Lecture series to explore digital horizons

Computer innovations of the future will take center stage

By Alvin Powell
Harvard News Office

Former Google Chief Operations Engineer Jim Reese will share the secrets of how he helped the search engine grow from 300 servers when he joined the company in 1999 to 10,000 today in a talk scheduled for Wednesday (Sept. 28).

Reese, who graduated from Harvard College in 1988 with a biology degree and who went on to earn an M.D. from Yale, will tackle the daunting topic of "How to build Google in your spare time."

iic logo

The event, which will take place in room 115 in Maxwell Dworkin at 4 p.m., is the first in a yearlong seminar series organized around the topic of innovative and advanced computing.

The series is sponsored by the Initiative for Innovative Computing at Harvard (IIC), a new effort whose aim is to develop computer-based solutions to complex research problems. The initiative aims to focus its effort on practical computing problems whose solution can be generalized to help other researchers.

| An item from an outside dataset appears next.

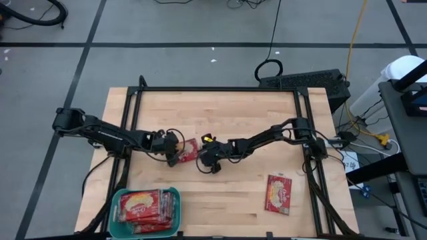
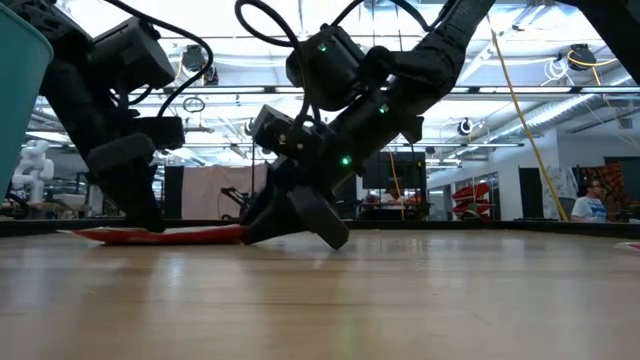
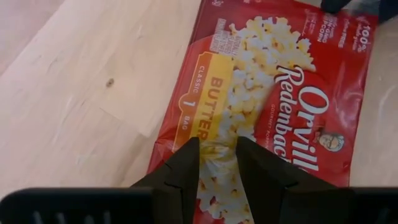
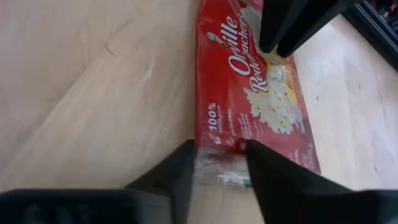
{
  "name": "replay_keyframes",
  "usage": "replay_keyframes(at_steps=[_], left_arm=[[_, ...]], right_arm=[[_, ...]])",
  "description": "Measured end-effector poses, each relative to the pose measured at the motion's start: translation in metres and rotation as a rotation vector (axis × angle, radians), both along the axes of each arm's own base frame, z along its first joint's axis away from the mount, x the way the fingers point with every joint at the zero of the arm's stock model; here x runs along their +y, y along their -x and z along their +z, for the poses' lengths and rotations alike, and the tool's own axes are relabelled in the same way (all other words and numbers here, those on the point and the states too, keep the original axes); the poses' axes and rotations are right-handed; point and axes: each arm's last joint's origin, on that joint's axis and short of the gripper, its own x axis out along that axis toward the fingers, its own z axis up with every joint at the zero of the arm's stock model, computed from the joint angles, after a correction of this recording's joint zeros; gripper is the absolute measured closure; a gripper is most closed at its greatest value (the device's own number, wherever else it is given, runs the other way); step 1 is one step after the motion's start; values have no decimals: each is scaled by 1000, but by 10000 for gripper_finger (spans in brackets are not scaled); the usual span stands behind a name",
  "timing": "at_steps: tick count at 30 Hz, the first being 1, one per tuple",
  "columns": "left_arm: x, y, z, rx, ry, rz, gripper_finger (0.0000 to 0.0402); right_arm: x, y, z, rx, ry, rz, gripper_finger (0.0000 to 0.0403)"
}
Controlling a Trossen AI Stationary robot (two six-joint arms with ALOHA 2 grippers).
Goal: Sort popcorn bags into baskets
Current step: Put the red popcorn bag into the blue container
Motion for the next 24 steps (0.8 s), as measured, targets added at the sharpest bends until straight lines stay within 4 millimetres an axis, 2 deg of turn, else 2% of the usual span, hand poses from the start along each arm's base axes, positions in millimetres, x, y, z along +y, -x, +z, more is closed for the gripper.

The seminar series is among the first of a number of public activities for the new initiative and aims to provide a forum to discuss current and future computational technology that affects research in the physical and life sciences. The series is designed to both spur conversation about data-intensive research across Harvard and to bring in outside experts for discussion.

"The IIC seminars will present a chance for members of the Harvard community to hear about, to present, and to discuss aspects of the present and future of computational science," said Astronomy Professor Alyssa Goodman, who is director of the initiative. "We at the IIC are excited to have the chance to present these ideas and explore where the future may take us."

Reese originally embarked on a career in medicine, receiving his medical degree and then serving a three-and-a-half-year residency in neurosurgery in Stanford. He left Stanford for SRI International, a nonprofit research institute, where he developed a computer program to analyze brain MRIs.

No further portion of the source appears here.